For old history teachers like me, the names echo other wars and times.  Ukraine was the battle zone of the twentieth century.  The “front” between Russian and Austro-Hungarian forces swept back and for across Ukraine in the First World War. In the Second, the Nazi juggernaut battled through Kyiv and Karkhiv and Donetsk on its way to its ultimate disaster at Stalingrad in Russia.  The Ukrainian people bore some of the worst suffering of that War.  And  Jewish Ukrainians faced extinction.  More than 33,000 were killed in just two days at Babi Yar, outside of Kyiv. 

Response

That was another generation, a time we thought was long gone.  But the tanks are lined up at the border.  And the nations of the “west” can do little to help the Ukrainian people.
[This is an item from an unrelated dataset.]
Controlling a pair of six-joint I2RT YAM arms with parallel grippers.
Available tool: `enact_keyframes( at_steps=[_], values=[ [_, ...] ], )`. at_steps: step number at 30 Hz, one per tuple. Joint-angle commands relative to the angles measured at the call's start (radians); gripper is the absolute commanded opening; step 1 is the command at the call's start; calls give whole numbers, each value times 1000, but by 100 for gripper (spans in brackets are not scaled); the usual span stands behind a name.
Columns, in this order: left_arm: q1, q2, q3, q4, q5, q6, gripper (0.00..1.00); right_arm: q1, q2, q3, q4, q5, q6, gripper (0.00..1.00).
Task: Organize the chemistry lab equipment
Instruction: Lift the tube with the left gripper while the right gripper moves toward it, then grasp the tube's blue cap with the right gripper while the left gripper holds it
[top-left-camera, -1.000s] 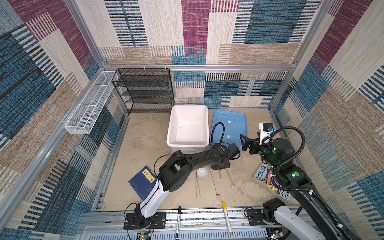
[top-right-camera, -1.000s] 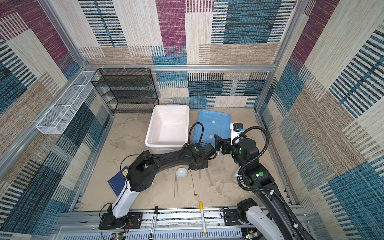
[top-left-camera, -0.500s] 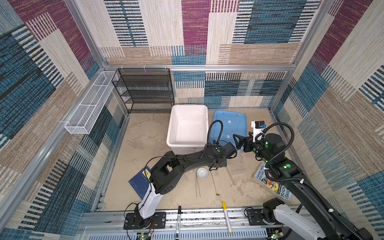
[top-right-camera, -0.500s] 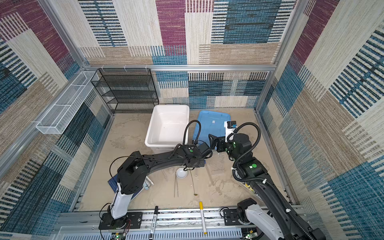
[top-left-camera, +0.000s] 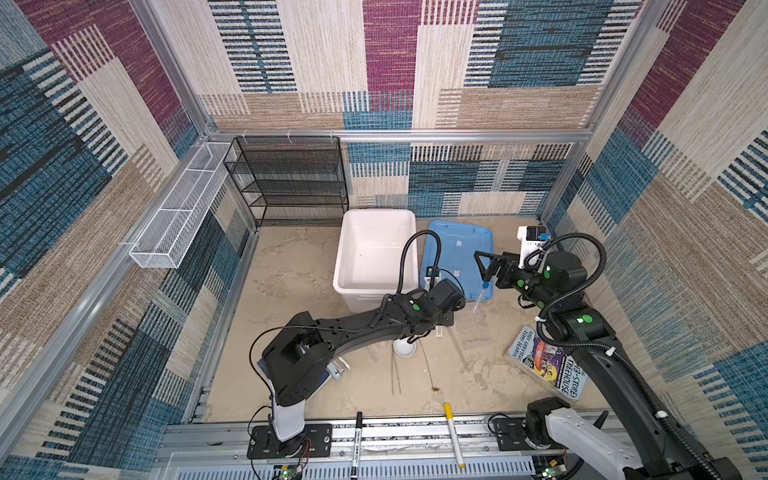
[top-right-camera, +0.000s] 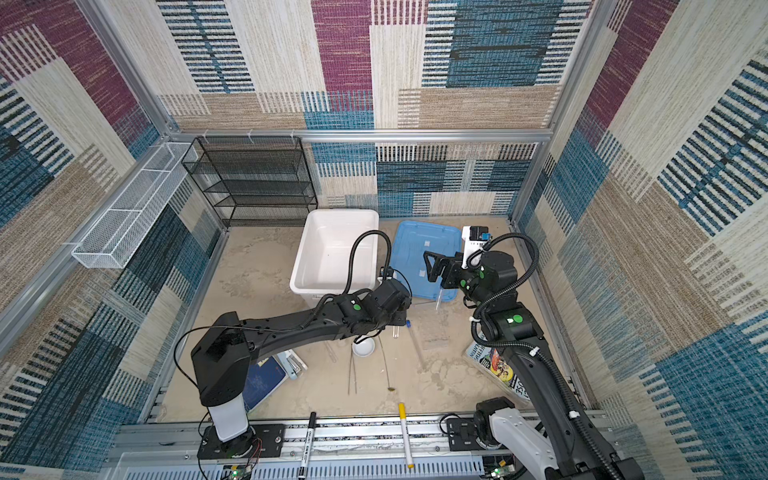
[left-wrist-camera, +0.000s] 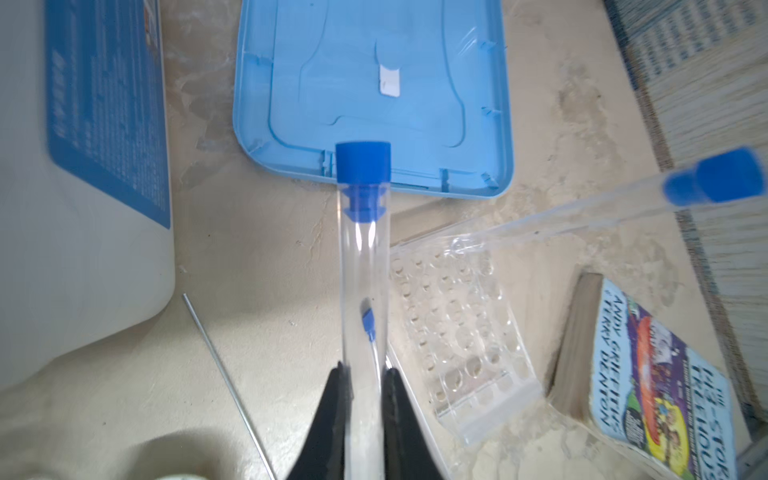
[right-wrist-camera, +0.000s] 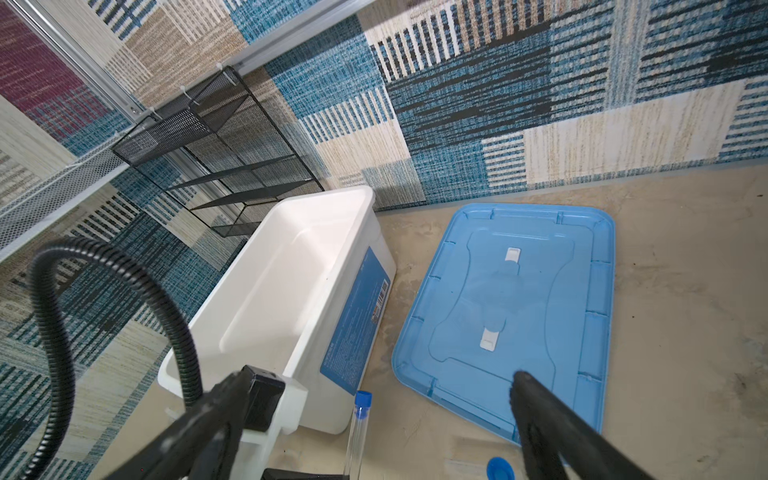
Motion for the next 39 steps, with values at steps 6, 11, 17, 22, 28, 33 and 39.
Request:
enact_keyframes(
  at_steps=[6, 11, 17, 22, 28, 33, 39],
  values=[
    [0, -183, -176, 374, 30, 189, 5, -33, 70, 157, -136, -155, -44, 99],
    [2, -257, -284, 544, 85, 332, 5, -33, 155, 244, -188, -337, -84, 100],
    [1, -309, -351, 615, 114, 420, 6, -14, 246, 310, -235, -461, -119, 100],
    [2, -328, -374, 616, 81, 438, 6, 72, 285, 332, -255, -357, -139, 97],
    [2, -340, -379, 627, 77, 427, 6, 123, 291, 296, -194, -316, -107, 89],
    [2, -342, -387, 632, 54, 412, 6, 124, 308, 282, -184, -359, -79, 77],
    [2, -338, -390, 637, 67, 398, 6, 129, 306, 238, -147, -406, -44, 63]
  ],
)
What can “the west” do? (Using the term “the west” is falling back into old Cold War language, the “west” versus the Communist “east”.  Even Putin’s press secretary echoed that language – saying the Russia “will not live behind an ‘Iron Curtain’”.  And of course, Putin brought back the specter of nuclear holocaust, reminding the world that his is one of the largest nuclear forces in the world).  The “west”, the countries allied in NATO (another reminder of the Cold War), can disentangle their economies from Russia.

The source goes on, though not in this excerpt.